Abstract:
Objective Aromatic quality and chemicals of Fuzhou Dabaihao Jasmine Tea produced in different years were compared to determine the shelf life and quality changes of the product.
Method A sensory panel was employed for qualitative assessment, and the headspace solid-phase microextraction-gas chromatography-mass spectrometry for quantitative aromatics determination of the tea made in 2021, 2022, and 2023.
Result The tea made in 2023 was judged to be the best in aroma, while the 2021 product showed a significant decline on freshness. Quantitatively, the newer tea also had the greatest total content of aromatics at 5,846.79μg·g-1, which was 28.71% higher than the 2022 product and 41.68% higher than the 2021 product. The aromatic composition of the tea made in different years varied significantly with 42 differential compounds identified (p<0.05, VIP>1).
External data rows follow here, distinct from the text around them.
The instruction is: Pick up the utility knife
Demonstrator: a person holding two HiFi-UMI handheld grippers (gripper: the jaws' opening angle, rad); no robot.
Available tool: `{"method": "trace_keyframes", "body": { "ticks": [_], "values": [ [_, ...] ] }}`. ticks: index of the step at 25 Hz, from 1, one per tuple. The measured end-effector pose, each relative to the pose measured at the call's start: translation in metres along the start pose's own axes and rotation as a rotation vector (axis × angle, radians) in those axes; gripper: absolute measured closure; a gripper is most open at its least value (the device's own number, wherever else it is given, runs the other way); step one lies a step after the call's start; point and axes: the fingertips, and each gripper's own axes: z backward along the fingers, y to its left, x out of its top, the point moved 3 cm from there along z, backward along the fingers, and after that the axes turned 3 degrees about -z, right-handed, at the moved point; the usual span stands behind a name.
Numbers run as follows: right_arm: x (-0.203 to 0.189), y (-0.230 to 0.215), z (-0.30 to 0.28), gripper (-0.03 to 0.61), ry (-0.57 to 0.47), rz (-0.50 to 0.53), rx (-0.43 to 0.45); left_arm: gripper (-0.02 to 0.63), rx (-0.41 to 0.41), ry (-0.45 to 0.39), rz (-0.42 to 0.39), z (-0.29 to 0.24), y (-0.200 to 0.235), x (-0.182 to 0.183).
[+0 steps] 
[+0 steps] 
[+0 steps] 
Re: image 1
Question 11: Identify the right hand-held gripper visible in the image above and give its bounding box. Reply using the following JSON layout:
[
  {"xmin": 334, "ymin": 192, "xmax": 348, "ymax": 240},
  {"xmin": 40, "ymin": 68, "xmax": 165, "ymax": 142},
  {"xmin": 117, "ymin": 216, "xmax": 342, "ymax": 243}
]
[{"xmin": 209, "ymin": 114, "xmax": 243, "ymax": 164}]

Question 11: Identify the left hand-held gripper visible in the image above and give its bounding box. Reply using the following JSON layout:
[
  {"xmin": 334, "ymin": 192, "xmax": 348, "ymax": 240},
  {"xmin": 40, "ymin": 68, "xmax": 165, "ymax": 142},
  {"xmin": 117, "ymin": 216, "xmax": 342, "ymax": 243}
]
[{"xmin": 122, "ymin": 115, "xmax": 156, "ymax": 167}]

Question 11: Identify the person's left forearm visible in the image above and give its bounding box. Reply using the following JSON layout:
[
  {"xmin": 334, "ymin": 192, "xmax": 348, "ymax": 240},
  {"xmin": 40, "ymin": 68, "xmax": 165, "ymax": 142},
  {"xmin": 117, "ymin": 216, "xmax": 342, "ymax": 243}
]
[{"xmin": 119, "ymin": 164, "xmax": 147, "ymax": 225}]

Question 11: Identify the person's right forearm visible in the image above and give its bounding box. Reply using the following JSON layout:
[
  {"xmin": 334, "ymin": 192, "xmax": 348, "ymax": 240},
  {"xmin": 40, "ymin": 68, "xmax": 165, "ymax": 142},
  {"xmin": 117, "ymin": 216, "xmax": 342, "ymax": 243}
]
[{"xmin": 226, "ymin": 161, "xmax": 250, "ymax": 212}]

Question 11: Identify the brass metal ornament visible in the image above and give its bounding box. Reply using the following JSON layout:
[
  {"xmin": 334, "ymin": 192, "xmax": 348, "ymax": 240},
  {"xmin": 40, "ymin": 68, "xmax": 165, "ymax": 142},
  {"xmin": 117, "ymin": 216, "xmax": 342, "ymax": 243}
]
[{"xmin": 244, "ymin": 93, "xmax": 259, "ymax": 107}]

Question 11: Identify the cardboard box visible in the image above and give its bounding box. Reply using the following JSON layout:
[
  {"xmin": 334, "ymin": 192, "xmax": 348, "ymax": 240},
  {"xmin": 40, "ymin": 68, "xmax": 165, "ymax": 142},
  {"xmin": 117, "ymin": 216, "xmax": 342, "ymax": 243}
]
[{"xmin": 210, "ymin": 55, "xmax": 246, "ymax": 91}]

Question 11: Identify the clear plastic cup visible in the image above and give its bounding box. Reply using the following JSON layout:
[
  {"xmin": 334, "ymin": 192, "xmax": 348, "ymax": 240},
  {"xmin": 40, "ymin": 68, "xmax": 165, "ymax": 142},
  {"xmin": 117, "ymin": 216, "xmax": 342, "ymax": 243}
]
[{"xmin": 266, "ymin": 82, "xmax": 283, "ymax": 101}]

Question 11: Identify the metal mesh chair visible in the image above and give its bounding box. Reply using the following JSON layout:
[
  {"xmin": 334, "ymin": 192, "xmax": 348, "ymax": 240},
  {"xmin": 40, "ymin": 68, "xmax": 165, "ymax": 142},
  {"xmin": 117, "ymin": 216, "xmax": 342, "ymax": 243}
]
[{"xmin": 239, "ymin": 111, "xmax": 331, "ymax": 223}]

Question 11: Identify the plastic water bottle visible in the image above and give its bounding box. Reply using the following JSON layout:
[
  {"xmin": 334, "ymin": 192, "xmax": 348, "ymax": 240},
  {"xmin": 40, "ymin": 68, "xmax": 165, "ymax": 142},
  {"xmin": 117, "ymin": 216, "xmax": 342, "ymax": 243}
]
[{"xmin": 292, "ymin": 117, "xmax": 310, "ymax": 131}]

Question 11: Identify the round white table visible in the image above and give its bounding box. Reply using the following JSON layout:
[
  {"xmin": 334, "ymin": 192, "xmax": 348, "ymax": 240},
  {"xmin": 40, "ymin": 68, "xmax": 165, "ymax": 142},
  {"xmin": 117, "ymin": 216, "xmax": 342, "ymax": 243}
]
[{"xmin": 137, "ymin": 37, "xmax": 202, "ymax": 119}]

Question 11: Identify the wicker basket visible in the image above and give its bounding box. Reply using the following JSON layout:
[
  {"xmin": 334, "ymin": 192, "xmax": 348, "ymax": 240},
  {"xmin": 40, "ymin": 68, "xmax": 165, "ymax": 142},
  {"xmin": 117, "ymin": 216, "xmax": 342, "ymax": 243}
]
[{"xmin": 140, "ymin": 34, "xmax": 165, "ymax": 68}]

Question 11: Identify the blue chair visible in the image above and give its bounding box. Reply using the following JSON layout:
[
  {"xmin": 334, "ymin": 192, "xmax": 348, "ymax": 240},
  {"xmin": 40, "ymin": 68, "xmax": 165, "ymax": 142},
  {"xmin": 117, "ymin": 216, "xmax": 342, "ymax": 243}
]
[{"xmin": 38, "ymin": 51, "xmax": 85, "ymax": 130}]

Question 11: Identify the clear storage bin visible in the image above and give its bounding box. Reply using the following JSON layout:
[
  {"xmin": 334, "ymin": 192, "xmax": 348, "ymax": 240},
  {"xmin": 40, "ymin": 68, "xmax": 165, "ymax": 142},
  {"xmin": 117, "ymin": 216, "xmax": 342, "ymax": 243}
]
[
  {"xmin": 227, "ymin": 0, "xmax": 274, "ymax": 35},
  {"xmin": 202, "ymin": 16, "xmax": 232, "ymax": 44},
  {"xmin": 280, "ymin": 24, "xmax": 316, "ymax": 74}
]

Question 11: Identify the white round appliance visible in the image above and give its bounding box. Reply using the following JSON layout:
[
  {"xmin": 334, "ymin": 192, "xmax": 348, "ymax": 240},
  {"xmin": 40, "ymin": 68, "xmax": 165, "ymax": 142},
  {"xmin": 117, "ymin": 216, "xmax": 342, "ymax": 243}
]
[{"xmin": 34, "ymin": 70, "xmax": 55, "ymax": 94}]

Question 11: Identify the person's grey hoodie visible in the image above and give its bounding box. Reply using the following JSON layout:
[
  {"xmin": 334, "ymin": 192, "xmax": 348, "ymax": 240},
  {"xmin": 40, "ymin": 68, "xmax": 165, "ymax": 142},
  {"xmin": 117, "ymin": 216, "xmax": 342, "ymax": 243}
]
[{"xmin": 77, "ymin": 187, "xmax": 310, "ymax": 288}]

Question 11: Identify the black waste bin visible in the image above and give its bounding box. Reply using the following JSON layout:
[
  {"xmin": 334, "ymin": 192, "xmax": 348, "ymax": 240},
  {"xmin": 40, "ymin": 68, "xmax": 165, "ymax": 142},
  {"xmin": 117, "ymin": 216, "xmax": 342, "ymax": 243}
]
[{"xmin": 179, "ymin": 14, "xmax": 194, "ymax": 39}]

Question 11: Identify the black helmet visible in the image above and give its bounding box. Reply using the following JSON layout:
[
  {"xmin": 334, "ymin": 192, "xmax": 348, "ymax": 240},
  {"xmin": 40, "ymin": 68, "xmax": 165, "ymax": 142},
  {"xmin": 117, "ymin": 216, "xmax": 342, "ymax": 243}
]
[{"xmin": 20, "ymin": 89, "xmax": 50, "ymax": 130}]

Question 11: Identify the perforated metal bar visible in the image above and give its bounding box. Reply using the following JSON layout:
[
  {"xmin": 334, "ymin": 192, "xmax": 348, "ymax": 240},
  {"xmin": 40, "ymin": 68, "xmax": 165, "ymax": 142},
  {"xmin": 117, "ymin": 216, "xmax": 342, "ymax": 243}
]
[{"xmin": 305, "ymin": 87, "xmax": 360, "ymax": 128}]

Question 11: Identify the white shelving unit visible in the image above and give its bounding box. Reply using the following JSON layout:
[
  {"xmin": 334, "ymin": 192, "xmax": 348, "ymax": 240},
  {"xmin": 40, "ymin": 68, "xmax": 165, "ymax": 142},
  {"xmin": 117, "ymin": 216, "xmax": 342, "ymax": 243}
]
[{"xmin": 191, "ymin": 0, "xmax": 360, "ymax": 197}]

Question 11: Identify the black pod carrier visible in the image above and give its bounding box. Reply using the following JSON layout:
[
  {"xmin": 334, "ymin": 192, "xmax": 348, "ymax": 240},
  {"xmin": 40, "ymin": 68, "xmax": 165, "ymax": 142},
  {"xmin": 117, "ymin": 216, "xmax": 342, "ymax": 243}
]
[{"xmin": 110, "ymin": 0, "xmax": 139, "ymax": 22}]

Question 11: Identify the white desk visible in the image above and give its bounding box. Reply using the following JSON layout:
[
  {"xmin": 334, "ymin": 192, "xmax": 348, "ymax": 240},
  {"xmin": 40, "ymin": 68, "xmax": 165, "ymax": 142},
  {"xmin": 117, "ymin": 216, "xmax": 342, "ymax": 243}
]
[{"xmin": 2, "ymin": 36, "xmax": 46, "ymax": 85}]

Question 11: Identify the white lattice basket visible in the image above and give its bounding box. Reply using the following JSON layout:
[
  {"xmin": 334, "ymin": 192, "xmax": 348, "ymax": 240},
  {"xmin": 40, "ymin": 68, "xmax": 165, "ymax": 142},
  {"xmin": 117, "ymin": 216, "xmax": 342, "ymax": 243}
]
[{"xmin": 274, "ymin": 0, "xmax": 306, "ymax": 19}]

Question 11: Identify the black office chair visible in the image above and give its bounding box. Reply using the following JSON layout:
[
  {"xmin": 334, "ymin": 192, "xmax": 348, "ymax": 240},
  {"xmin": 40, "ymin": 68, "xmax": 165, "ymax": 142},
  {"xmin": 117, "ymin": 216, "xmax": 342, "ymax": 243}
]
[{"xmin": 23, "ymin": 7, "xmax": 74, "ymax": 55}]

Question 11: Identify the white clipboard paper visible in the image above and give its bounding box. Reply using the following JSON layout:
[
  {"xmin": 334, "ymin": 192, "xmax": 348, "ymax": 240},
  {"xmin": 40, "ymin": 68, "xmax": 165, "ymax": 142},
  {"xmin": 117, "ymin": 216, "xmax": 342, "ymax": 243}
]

The characteristic aromatics, such as benzyl acetate, linalool, α-farnesene, benzyl alcohol, cis-3-hexenol benzoate, methyl anthranilate, methyl salicylate, and indole were significantly higher in the tea made in 2023 than those produced in 2022 and 2021. The 42 differential aromatics positively correlated with the intensity, freshness, and lasting time of the tea aroma. And of those, 36, 30, and 34 compounds displayed a correlation coefficient greater than 0.8.
Conclusion The sensory quality and volatile contents of the Fuzhou Dabaihao Jasmine Tea made in 2021-2023 varied. The optimal time for consumption of the tea was found to be 12 months after processing, and the shelf life approximately 18 months.